■ **ASSIGNED TASK**
Please reproduce all of the data below exactly, leaving each picture out.

■ **PROVIDED RECORDS**
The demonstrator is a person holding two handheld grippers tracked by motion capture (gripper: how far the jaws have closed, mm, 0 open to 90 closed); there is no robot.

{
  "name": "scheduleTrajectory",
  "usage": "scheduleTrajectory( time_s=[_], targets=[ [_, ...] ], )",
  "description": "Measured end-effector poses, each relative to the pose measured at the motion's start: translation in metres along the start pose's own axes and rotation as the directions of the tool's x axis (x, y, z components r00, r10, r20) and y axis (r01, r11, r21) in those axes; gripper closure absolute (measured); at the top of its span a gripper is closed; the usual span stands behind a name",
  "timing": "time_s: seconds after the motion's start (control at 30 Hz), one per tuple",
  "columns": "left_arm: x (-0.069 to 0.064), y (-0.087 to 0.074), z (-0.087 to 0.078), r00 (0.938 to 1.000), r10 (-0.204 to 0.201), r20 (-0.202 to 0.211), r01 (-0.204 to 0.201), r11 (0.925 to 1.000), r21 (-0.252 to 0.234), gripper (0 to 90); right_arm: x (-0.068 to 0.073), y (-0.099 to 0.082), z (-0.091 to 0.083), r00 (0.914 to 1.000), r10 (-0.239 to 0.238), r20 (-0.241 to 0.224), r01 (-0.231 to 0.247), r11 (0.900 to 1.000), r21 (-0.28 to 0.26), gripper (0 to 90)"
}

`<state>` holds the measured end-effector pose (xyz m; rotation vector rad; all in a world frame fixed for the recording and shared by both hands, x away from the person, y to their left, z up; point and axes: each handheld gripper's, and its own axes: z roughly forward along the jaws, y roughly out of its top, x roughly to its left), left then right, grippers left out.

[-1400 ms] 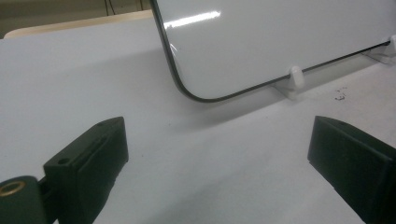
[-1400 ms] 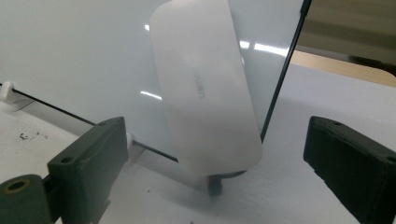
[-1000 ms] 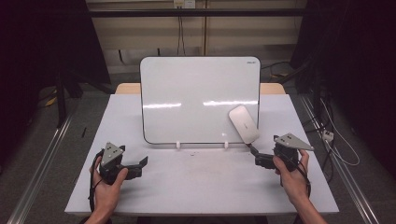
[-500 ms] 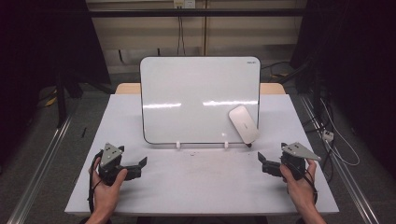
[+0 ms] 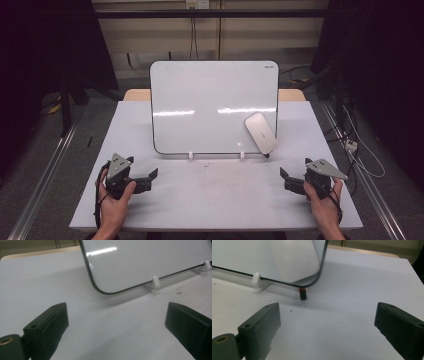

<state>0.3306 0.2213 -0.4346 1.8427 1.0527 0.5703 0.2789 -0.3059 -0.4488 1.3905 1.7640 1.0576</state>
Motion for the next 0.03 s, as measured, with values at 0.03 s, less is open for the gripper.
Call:
scheduleTrajectory(
  time_s=[0.03],
  targets=[
    [0.0006,0.0,0.0003,1.0,-0.003,-0.002,0.003,1.0,-0.001,5.0,-0.0003,0.0005,-0.0001,1.0,0.0,-0.003,0.0,1.0,-0.001,6.4]
  ],
)
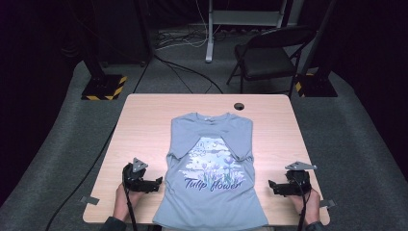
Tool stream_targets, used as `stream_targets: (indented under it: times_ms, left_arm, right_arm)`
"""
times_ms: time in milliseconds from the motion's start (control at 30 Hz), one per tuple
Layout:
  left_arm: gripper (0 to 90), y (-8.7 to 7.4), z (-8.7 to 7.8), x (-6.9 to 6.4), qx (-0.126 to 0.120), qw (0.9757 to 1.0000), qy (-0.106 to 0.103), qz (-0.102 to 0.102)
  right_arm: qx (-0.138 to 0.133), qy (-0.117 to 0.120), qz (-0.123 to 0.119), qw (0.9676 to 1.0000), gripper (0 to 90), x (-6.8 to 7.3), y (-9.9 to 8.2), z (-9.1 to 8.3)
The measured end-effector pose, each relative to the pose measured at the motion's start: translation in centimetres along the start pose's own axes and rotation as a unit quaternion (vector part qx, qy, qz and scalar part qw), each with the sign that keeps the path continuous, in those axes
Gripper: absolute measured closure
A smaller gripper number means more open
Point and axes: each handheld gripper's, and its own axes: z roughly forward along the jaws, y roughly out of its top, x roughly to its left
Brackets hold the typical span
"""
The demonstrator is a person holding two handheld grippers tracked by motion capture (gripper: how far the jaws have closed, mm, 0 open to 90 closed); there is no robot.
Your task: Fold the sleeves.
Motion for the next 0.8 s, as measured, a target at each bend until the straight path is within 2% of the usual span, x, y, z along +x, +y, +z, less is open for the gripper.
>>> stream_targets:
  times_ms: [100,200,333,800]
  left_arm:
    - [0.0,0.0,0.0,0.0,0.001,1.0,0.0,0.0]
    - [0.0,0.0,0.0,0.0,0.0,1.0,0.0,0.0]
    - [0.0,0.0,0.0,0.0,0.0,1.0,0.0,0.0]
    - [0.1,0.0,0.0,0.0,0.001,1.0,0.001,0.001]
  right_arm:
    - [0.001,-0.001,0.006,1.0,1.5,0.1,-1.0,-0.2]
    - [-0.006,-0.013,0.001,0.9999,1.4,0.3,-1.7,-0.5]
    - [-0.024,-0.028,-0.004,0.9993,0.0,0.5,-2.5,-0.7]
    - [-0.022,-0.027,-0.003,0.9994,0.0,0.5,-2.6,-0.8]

■ **COMPLETED TASK**
The demonstrator is a person holding two handheld grippers tracked by motion capture (gripper: how far the jaws have closed, mm, 0 open to 90 closed); there is no robot.

{
  "name": "scheduleTrajectory",
  "usage": "scheduleTrajectory( time_s=[_], targets=[ [_, ...] ], )",
  "description": "Measured end-effector poses, each relative to the pose measured at the motion's start: translation in metres along the start pose's own axes and rotation as the directions of the tool's x axis (x, y, z components r00, r10, r20) and y axis (r01, r11, r21) in those axes; gripper closure absolute (measured); at the top of its span a gripper is closed; the usual span stands behind a name",
  "timing": "time_s: seconds after the motion's start (control at 30 Hz), one per tuple",
  "columns": "left_arm: x (-0.069 to 0.064), y (-0.087 to 0.074), z (-0.087 to 0.078), r00 (0.938 to 1.000), r10 (-0.204 to 0.201), r20 (-0.202 to 0.211), r01 (-0.204 to 0.201), r11 (0.925 to 1.000), r21 (-0.252 to 0.234), gripper (0 to 90); right_arm: x (-0.068 to 0.073), y (-0.099 to 0.082), z (-0.091 to 0.083), r00 (0.914 to 1.000), r10 (-0.239 to 0.238), r20 (-0.241 to 0.224), r01 (-0.231 to 0.247), r11 (0.900 to 1.000), r21 (-0.28 to 0.26), gripper (0 to 90)"
}

`<state>` holds the measured end-effector pose (xyz m; rotation vector rad; all in a world frame fixed for the recording and shared by both hands, x away from the person, y to their left, z up; point and axes: each handheld gripper's, and its own axes: z roughly forward along the jaws, y roughly out of its top, x roughly to its left), left then right, grippers left out.

[-1400 ms] 
[-1400 ms] 
[-1000 ms] 
[-500 ms] 
[+0 ms] 

<state>0.3306 0.2213 -0.4346 1.8427 1.0527 0.5703 0.2789 -0.3059 -0.4488 1.3905 1.7640 1.0576</state>
Motion for the next 0.03 s, as measured, with values at 0.03 s, less is open for the gripper.
Call:
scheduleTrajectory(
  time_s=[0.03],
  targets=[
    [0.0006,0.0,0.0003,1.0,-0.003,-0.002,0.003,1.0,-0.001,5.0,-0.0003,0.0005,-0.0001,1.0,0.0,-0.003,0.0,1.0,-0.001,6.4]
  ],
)
Tool stream_targets, used as `stream_targets: (indented under it: times_ms, left_arm, right_arm)`
"""
times_ms: time in milliseconds from the motion's start (control at 30 Hz), one per tuple
Layout:
  left_arm: gripper (0 to 90), y (-8.7 to 7.4), z (-8.7 to 7.8), x (-6.9 to 6.4), qx (-0.126 to 0.120), qw (0.9757 to 1.0000), qy (-0.106 to 0.103), qz (-0.102 to 0.102)
  right_arm: qx (-0.138 to 0.133), qy (-0.117 to 0.120), qz (-0.123 to 0.119), qw (0.9676 to 1.0000), gripper (0 to 90), x (-6.8 to 7.3), y (-9.9 to 8.2), z (-9.1 to 8.3)
The measured end-effector pose, each relative to the pose measured at the motion's start: translation in centimetres along the start pose's own axes and rotation as a unit quaternion (vector part qx, qy, qz and scalar part qw), each with the sign that keeps the path continuous, in those axes
Gripper: absolute measured closure
A smaller gripper number means more open
Point and axes: each handheld gripper's, and its own axes: z roughly forward along the jaws, y roughly out of its top, x roughly to its left
Brackets hold the typical span
"""
The demonstrator is a person holding two handheld grippers tracked by motion capture (gripper: how far the jaws have closed, mm, 0 open to 90 closed); there is no robot.
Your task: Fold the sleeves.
Motion for the next 0.8 s, as measured, a target at each bend until the straight path is within 2% of the usual span, x, y, z along +x, +y, +z, less is open for the gripper.
>>> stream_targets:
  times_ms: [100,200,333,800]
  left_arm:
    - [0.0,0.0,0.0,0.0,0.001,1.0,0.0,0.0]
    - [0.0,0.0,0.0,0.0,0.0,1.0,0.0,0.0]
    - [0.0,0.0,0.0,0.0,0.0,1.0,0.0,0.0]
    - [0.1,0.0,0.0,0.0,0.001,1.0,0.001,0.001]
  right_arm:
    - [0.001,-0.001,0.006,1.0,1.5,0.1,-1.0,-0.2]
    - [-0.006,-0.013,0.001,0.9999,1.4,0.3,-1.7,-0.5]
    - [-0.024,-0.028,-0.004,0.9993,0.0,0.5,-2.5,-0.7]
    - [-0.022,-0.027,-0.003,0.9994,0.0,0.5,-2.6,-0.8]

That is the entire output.